Libre-échange

La transparence s'impose

Ce manque total de confiance des gouvernements dans l'intelligence populaire choque et désespère.

Accord de libre-échange Canada - Union européenne


Lancées au printemps 2009, les négociations pour un accord de libre-échange Canada-Union européenne en seraient, dit-on, à la phase critique préalable à la conclusion du processus. Même si les enjeux sont importants, l'information fait cruellement défaut, comme on a pu le constater lors du passage en commission parlementaire du représentant du Québec, l'avocat Pierre Marc Johnson.
Sans la sortie publique d'un groupe de députés, dont Louise Beaudoin, Pierre Curzi, Lisette Lapointe et Amir Khadir, peu de gens seraient au courant de la comparution de M. Pierre Marc Johnson devant une commission parlementaire, jeudi dernier.
Nommé par le gouvernement Charest pour défendre les intérêts du Québec au sein de la délégation canadienne, M. Johnson a vainement tenté de rassurer les députés de l'opposition, n'étant pas en mesure de leur fournir les détails, encore moins les textes au coeur de ces négociations. Le négociateur s'est donc contenté de réponses vagues que l'on pourrait résumer par sa propre affirmation, aussi laconique qu'inquiétante: «Tout est sur la table!»
Le Québec en sortira-t-il gagnant? Tout ce que l'on peut répondre, c'est qu'il faut l'espérer... L'ennui, c'est qu'il risque d'être trop tard pour contester les résultats, car, contrairement aux négociations de libre-échange sous Brian Mulroney, cet Accord économique commercial et global avec l'Europe n'aura jamais fait l'objet de discussions au sein de la société civile.

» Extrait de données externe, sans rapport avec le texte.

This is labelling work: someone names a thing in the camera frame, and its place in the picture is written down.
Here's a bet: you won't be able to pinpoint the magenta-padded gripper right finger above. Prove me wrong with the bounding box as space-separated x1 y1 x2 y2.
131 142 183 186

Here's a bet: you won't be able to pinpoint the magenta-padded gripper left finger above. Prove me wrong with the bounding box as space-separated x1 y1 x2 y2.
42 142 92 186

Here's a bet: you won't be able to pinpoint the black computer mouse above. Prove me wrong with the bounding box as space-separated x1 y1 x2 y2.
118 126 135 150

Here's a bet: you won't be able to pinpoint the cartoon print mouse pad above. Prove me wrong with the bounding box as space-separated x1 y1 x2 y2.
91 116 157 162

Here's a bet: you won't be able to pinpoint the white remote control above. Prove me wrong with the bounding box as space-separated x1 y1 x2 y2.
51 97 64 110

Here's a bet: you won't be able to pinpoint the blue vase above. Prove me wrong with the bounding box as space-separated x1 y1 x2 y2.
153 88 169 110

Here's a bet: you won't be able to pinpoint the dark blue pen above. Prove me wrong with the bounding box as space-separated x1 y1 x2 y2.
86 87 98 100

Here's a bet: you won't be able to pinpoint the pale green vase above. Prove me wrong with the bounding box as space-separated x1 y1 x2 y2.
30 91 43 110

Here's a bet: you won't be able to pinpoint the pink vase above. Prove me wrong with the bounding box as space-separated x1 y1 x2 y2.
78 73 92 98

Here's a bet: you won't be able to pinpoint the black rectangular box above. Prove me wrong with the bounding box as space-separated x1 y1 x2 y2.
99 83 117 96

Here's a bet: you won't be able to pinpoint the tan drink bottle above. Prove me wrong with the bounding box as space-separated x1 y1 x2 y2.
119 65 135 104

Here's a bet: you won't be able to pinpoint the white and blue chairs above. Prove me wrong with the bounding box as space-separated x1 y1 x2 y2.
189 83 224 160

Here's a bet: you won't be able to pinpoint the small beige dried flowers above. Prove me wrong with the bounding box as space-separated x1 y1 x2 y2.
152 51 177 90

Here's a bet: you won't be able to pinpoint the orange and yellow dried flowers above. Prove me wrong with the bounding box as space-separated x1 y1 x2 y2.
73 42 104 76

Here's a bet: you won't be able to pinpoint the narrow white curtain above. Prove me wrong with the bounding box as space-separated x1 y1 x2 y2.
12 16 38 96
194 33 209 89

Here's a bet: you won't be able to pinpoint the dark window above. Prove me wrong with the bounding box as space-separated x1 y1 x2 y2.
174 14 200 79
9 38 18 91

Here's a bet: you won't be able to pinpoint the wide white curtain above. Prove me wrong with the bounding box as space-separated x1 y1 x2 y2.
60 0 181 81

Depuis aussi loin que Pierre Elliott Trudeau, le Canada a cherché à diversifier ses relations commerciales pour être moins dépendant du géant américain. Malgré cette ouverture, l'Europe ne s'est pas montrée intéressée jusqu'à récemment, trop préoccupée qu'elle était à créer sa propre zone de libre-échange.

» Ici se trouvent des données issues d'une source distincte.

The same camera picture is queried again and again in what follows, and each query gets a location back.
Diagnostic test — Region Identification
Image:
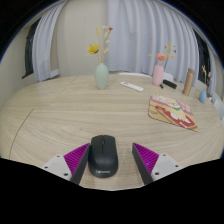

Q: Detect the row of white chairs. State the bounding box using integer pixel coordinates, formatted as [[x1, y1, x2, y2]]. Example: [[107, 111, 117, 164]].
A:
[[213, 94, 224, 128]]

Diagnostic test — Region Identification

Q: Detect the pink vase with orange flowers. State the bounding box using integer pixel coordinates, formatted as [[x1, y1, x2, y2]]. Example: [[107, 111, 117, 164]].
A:
[[148, 42, 178, 87]]

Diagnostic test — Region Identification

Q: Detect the green vase with yellow flowers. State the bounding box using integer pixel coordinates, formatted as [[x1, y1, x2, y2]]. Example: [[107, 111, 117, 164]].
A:
[[87, 25, 114, 90]]

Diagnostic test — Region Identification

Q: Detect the colourful cartoon print mouse pad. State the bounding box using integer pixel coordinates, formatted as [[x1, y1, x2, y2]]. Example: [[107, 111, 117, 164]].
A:
[[148, 93, 199, 132]]

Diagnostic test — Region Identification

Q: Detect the white chair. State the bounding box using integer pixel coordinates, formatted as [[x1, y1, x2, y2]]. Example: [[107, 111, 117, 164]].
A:
[[162, 71, 174, 82], [118, 71, 153, 78]]

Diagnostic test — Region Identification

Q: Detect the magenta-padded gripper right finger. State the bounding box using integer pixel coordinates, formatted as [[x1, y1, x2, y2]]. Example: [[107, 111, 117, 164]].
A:
[[131, 142, 184, 186]]

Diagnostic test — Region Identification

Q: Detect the white remote control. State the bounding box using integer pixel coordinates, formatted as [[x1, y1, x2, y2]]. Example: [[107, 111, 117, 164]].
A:
[[120, 81, 145, 93]]

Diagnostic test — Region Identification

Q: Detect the dark window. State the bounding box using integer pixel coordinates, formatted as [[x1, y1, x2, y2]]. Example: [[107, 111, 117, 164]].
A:
[[21, 19, 40, 80], [193, 29, 211, 88]]

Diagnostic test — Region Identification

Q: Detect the wide white curtain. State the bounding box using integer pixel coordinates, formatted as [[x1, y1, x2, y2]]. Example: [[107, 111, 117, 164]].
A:
[[106, 0, 200, 84]]

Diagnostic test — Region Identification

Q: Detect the black computer mouse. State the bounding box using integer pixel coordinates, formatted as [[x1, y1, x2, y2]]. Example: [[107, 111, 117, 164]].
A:
[[87, 134, 119, 179]]

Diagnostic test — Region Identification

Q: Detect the brown insulated drink bottle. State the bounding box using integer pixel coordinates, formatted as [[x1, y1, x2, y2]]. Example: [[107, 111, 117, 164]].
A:
[[181, 67, 196, 97]]

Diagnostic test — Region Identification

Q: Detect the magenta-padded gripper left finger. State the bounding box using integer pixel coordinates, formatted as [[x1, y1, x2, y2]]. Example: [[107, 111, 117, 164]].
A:
[[41, 142, 92, 186]]

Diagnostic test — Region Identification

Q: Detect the blue vase with dried flowers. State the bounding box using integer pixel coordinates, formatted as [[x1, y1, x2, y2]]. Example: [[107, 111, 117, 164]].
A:
[[198, 64, 214, 104]]

Avec l'arrivée au pouvoir de Brian Mulroney, le Canada a rompu avec ces tentatives infructueuses pour concentrer ses efforts sur son principal partenaire, les États-Unis. Après quelques années de négociations, l'Accord de libre-échange allait être adopté, non sans avoir été au coeur de la campagne électorale de 1988, avec le Québec comme grand défenseur.

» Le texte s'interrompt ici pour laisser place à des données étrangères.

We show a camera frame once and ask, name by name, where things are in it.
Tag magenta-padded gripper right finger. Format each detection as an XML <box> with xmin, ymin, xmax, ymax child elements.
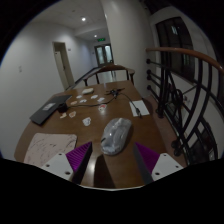
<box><xmin>133</xmin><ymin>142</ymin><xmax>184</xmax><ymax>185</ymax></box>

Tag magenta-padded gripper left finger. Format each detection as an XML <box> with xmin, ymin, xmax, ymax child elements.
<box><xmin>40</xmin><ymin>141</ymin><xmax>94</xmax><ymax>185</ymax></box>

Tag translucent grey computer mouse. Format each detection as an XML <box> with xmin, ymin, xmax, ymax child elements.
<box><xmin>100</xmin><ymin>117</ymin><xmax>133</xmax><ymax>156</ymax></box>

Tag white marble print mouse pad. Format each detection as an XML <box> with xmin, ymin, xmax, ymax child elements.
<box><xmin>23</xmin><ymin>132</ymin><xmax>78</xmax><ymax>168</ymax></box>

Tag black closed laptop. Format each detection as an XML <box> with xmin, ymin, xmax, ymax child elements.
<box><xmin>29</xmin><ymin>94</ymin><xmax>73</xmax><ymax>126</ymax></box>

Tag small black box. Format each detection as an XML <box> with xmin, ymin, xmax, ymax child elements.
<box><xmin>57</xmin><ymin>103</ymin><xmax>69</xmax><ymax>113</ymax></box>

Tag white paper sheet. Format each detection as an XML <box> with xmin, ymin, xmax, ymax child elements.
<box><xmin>129</xmin><ymin>99</ymin><xmax>151</xmax><ymax>118</ymax></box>

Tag small white box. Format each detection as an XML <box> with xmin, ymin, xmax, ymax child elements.
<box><xmin>81</xmin><ymin>87</ymin><xmax>95</xmax><ymax>95</ymax></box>

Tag open side door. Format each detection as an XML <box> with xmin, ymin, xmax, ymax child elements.
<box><xmin>52</xmin><ymin>41</ymin><xmax>76</xmax><ymax>90</ymax></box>

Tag wooden armchair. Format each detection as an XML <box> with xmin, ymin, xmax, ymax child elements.
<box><xmin>82</xmin><ymin>64</ymin><xmax>136</xmax><ymax>87</ymax></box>

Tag black railing with wooden handrail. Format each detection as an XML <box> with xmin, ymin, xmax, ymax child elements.
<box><xmin>145</xmin><ymin>46</ymin><xmax>224</xmax><ymax>166</ymax></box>

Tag glass double door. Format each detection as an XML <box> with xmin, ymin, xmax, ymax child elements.
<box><xmin>94</xmin><ymin>43</ymin><xmax>115</xmax><ymax>67</ymax></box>

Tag dark framed window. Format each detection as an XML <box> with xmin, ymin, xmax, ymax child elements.
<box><xmin>155</xmin><ymin>16</ymin><xmax>196</xmax><ymax>81</ymax></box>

Quoi qu'en disent ses détracteurs et malgré la présence d'éléments irritants certains, tel le fameux article 11 qui permet à une entreprise de poursuivre un gouvernement, l'ALE puis l'ALENA ont largement profité à l'économie canadienne.
Or, l'entrée en scène récente de la Chine est venue déplacer l'axe des relations commerciales vers l'Asie, tant pour les États-Unis que pour le Canada. Pour ne pas être en reste, Ottawa a dû s'adapter en plaçant cette région du monde en tête de ses priorités, notamment pour la vente de pétrole. Mais pendant que l'Ouest canadien trinque, l'Est peine à maintenir sa place sur le marché américain. C'est pourquoi les négociations en cours avec l'Union européenne doivent être prises au sérieux.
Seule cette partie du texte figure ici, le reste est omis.